**Assignment:** The expected output is the data itself, duplicated in full.

━━━━━ Records

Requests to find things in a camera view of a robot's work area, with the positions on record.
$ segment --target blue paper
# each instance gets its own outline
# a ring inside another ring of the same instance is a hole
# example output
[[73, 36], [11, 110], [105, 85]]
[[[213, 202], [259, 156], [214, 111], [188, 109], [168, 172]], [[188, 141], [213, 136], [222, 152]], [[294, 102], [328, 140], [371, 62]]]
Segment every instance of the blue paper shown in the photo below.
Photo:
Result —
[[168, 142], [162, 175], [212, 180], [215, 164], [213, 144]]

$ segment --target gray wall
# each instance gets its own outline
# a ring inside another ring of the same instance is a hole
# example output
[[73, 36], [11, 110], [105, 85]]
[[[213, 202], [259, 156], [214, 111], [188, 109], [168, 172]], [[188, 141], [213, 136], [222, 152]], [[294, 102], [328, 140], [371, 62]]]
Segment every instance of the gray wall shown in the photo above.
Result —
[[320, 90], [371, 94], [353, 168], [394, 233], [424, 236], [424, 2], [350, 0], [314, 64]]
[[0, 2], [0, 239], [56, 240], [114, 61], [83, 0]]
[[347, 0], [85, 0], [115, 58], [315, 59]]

━━━━━━━━━━

**Finished task:**
Requests to find things in a camera view of a robot's work area, with the positions on record.
$ segment --target blue paper
# each instance gets its own outline
# a ring inside another ring of the same instance is a hole
# example output
[[73, 36], [11, 110], [105, 85]]
[[[213, 202], [259, 156], [214, 111], [188, 109], [168, 172]], [[188, 141], [213, 136], [222, 152]], [[294, 102], [328, 140], [371, 62]]]
Segment every instance of the blue paper shown in the photo below.
Photo:
Result —
[[168, 142], [162, 175], [212, 180], [215, 164], [213, 144]]

$ segment --target gray wall
# each instance gets its own outline
# a ring inside another ring of the same instance is a hole
# example output
[[73, 36], [11, 110], [105, 85]]
[[[213, 202], [259, 156], [214, 111], [188, 109], [168, 172]], [[188, 141], [213, 136], [222, 152]], [[294, 102], [328, 140], [371, 62]]]
Segment every instance of the gray wall shown in the photo above.
Result —
[[320, 90], [371, 94], [353, 168], [394, 233], [424, 236], [424, 2], [350, 0], [314, 64]]
[[0, 2], [0, 239], [56, 240], [114, 61], [83, 0]]
[[347, 0], [85, 0], [115, 58], [315, 59]]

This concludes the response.